Here’s how to build a safer approach at the key stages.
Recruitment: Avoid Assumptions And Make The Process Accessible
Recruitment risk often shows up in informal criteria like “professionalism”, “polish”, or “attention to detail”, which can unintentionally screen out neurodivergent candidates.
Practical compliance steps include:
- Keep selection criteria tied to genuine job requirements.
- Offer candidates a chance to request adjustments (for example, receiving interview questions in advance).
- Train anyone involved in hiring to avoid comments or scoring based on stereotypes.
If you use probation to test role fit, make sure you’re running it fairly and consistently - especially where you become aware of ADHD part-way through.

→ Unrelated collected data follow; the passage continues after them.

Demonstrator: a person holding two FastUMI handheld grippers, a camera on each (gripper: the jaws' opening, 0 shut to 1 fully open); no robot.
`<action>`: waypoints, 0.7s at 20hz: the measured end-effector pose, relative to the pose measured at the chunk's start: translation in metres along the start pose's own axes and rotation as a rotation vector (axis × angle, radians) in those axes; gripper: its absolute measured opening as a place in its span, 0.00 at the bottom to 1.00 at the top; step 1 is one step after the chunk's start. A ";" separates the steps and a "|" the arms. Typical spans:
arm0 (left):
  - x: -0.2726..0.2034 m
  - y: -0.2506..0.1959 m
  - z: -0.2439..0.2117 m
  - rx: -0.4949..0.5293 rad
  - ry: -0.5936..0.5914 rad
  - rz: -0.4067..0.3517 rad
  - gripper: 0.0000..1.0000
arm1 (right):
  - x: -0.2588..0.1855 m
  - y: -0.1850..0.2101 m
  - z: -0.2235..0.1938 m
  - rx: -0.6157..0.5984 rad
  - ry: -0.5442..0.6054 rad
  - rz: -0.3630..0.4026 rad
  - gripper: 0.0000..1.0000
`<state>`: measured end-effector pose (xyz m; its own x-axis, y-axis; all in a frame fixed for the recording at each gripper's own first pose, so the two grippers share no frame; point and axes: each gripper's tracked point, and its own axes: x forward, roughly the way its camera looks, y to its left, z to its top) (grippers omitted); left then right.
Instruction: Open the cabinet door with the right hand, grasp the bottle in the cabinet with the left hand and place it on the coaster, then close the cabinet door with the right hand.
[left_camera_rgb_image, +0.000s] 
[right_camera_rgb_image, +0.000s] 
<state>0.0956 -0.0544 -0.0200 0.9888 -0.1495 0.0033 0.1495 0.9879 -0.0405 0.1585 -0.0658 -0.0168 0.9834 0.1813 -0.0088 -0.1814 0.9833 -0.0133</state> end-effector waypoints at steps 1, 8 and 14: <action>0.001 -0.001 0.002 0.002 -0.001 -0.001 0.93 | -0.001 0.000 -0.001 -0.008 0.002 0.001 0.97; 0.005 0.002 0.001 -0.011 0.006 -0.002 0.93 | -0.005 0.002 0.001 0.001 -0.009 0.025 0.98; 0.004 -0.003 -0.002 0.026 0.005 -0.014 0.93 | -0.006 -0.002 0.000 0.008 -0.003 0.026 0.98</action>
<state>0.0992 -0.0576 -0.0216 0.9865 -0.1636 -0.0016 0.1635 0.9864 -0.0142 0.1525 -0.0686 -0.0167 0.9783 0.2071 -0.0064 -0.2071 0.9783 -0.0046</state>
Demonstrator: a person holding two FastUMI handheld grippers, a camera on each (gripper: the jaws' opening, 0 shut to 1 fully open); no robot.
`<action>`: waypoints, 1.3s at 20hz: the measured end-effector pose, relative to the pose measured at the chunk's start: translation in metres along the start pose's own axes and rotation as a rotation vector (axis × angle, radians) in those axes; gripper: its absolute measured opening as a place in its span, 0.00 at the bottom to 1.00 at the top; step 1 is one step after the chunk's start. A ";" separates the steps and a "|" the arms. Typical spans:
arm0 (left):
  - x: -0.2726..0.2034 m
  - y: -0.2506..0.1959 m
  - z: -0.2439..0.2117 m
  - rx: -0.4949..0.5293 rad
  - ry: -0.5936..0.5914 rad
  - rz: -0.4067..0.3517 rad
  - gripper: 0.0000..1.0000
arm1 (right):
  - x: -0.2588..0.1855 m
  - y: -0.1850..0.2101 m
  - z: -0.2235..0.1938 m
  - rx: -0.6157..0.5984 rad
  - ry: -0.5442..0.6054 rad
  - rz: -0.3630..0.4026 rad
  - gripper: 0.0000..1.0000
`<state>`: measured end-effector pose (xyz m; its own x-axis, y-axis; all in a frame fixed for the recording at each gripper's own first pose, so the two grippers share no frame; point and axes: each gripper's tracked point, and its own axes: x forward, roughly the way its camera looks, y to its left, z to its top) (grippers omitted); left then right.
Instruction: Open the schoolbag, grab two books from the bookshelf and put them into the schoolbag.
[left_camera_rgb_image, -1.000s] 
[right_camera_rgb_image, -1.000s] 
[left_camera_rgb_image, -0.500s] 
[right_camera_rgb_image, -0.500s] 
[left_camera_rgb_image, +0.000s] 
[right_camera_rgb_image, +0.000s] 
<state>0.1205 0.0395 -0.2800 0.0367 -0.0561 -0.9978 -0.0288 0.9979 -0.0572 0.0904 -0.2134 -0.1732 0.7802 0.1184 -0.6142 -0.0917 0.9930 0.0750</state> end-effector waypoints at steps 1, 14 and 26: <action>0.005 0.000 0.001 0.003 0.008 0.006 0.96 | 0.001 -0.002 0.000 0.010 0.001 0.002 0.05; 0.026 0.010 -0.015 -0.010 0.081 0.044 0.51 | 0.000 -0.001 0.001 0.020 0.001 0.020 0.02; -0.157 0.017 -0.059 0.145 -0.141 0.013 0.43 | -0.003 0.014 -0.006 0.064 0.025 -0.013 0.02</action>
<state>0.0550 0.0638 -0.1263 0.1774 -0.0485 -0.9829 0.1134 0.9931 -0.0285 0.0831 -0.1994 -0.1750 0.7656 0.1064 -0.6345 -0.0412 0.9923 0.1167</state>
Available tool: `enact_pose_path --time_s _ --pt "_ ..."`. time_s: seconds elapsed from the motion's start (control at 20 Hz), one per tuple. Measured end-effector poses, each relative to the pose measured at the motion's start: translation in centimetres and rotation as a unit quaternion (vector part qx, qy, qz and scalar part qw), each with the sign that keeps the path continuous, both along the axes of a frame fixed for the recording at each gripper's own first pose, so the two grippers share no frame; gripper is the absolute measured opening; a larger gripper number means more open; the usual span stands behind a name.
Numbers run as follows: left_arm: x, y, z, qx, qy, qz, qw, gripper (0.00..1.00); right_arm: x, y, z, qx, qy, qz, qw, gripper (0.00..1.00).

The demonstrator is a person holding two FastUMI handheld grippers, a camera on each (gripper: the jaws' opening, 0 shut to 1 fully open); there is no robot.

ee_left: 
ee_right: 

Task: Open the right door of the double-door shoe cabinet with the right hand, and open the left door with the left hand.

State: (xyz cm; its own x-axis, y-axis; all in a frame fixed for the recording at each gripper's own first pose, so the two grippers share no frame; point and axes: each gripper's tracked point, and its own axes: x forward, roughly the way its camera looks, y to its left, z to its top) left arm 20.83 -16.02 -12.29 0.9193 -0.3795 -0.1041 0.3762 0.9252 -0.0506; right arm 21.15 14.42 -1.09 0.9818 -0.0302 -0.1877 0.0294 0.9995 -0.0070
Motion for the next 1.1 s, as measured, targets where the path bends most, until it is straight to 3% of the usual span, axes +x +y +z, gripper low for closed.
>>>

A clear approach to Probation Periods helps you avoid drifting into “we’ll just see how it goes” territory.
Performance Management: Don’t Skip The Adjustment Conversation
If you’re seeing performance issues and ADHD may be in the picture, your safest path is usually:
- Identify the problem clearly (what standard isn’t being met, when, and why it matters).
- Ask whether there’s an underlying reason and invite the employee to share what support might help.
- Consider reasonable adjustments before escalating to formal warnings.
- Document the plan and set review points.
A structured approach like Performance Improvement Plans can be a practical way to manage this fairly - as long as the plan is realistic, measurable, and takes adjustments into account.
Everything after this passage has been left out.